Last updated Friday, September 7, 2012

Author: Nathaniel Lachenmeyer
Illustrator: Aki Sogabe
Date of Publication: 2008
ISBN: 0807561347
Grade Level: 2nd    (GLCs: Click here for grade level guidelines.)
Date(s) Used: Sep. 2012

Synopsis: From School Library Journal
Shima is an origami master who lives in the mountains of Japan with only his folded-paper creations for company. A warbler is building its nest in a tree in his yard and watches him at his work. For three nights, while the master is asleep, the little bird flies to his desk and folds a figure in the manner he has observed—each figure amazing the man with its simplicity and beauty. When a hiding Shima discovers the warbler at his desk, he decides to capture it in order to watch its skills firsthand, but the bird has another kind of lesson to teach him. Lachenmeyer's spare text and Sogabe's colorful cut paper and watercolor illustrations are the perfect vehicles for this short moralistic tale. Man, bird, house, and origami creations—the main elements of the story—are outlined in black. Square and rectangular patterns are repeated in the simple Japanese house and in its slatted outdoor walkway; in its screens, windows, and furniture; and in the bird's cage and the table on which it sits. While most pages hold full- or double-page illustrations, three images that show Shima catching and caging the bird and the final picture indicating his offering of friendship are enclosed in red-bordered boxes. A solid choice for discussing the importance of respecting each living creature's own space

Discussion topics:
•  What is origami?
•  Where is Japan?
•  Why do you think the bird was making origami?
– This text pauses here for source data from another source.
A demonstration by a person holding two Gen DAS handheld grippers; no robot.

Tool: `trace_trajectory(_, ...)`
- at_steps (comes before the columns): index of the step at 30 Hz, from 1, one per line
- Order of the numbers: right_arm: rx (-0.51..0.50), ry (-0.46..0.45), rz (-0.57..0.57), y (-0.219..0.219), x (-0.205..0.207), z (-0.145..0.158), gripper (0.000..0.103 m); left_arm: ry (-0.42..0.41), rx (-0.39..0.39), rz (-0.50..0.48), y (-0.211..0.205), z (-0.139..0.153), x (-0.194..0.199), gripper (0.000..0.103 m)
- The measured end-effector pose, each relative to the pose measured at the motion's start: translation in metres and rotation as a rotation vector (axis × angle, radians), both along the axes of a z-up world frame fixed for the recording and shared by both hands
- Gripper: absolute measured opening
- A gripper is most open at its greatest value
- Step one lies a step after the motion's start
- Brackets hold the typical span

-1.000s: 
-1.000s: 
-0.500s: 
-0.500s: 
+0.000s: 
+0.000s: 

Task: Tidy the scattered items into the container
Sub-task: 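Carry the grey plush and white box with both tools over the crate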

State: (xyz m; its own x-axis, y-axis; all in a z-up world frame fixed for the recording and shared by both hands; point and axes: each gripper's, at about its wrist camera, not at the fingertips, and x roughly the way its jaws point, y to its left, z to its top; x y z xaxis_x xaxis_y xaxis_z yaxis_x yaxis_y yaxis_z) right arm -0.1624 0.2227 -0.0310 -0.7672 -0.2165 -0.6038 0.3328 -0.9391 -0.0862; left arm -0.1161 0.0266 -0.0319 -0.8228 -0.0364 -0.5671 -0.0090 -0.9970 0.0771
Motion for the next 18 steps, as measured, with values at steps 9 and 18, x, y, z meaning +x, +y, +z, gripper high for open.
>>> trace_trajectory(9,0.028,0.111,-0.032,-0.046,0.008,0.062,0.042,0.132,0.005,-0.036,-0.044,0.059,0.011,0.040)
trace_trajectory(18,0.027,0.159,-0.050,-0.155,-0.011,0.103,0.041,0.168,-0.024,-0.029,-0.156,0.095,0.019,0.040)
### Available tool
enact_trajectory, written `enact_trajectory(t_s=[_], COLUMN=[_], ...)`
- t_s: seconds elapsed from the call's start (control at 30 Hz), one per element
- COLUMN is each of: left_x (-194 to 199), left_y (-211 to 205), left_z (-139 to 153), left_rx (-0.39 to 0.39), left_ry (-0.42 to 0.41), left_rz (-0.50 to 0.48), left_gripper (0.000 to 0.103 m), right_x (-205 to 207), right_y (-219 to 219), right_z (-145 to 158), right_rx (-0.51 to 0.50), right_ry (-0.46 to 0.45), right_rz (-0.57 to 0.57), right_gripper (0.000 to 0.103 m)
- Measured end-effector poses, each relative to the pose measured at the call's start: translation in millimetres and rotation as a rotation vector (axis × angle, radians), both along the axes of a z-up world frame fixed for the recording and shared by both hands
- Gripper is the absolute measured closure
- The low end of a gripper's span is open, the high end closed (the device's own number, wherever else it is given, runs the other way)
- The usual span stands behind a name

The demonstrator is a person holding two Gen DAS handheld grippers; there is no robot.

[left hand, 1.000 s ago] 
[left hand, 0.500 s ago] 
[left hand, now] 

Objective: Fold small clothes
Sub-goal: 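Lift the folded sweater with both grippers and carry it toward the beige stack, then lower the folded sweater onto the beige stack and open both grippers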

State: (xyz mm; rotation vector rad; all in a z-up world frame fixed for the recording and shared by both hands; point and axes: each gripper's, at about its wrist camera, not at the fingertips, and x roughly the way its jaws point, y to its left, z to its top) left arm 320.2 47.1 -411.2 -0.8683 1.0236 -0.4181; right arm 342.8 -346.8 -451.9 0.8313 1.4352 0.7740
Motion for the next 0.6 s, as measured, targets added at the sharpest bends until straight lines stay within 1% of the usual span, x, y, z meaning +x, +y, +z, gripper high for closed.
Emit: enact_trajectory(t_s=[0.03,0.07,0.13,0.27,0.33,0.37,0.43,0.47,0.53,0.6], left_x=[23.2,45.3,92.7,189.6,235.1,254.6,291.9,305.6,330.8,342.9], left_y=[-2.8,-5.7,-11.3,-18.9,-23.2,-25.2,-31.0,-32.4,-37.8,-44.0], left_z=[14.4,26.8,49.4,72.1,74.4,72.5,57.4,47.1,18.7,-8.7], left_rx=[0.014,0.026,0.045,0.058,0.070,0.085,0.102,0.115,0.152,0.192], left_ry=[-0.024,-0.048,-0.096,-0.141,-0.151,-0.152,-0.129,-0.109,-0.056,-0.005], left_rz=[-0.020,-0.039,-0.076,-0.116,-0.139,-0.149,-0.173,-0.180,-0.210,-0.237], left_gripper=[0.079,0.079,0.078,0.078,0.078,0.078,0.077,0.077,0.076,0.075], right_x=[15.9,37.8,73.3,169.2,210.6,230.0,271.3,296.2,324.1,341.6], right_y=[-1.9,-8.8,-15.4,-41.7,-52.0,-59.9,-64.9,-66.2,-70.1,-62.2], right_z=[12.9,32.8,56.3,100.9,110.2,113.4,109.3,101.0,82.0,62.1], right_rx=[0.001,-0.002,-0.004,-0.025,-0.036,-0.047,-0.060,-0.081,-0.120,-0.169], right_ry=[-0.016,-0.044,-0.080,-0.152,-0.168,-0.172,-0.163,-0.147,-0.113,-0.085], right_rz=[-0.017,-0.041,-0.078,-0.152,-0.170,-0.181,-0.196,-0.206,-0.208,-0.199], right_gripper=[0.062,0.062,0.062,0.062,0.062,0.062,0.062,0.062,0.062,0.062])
Do you think that birds can really make origami, or is this pretend?
•  Why did the origami master want to cage the bird?
•  Why didn't the bird make origami in the cage?
•  Do you think the origami master was jealous of the bird? Have you ever been jealous of someone?
•  Why did Shima make a new nest for the bird?

Vocabulary:
•  Warbler- a small songbird.
•  Origami- the traditional Japanese art of folding paper into different decorative forms.
•  Dusk- the state of partial darkness between day and night.
•  Twig- a small, dry, woody piece that has fallen from a branch.
•  Alighted- to dismount or descend from something, or to settle after descending.
•  Magnificent- exceptional in beauty or size.
•  Lair- a den or resting place of a wild animal.
•  Examine- to inspect something carefully.

Craft ideas:
•  Do the origami in the back of the book, and complete an origami nest. Fill the nest with yarn and other knick knacks.

*Note: These craft ideas are just suggestions. You can use them, but you don’t have to use them. You can expand upon them, or add your own twist. Remember, though, that the focus of your time should not be on the development and execution of a craft; the focus should be on the read-aloud and the enjoyment of the book!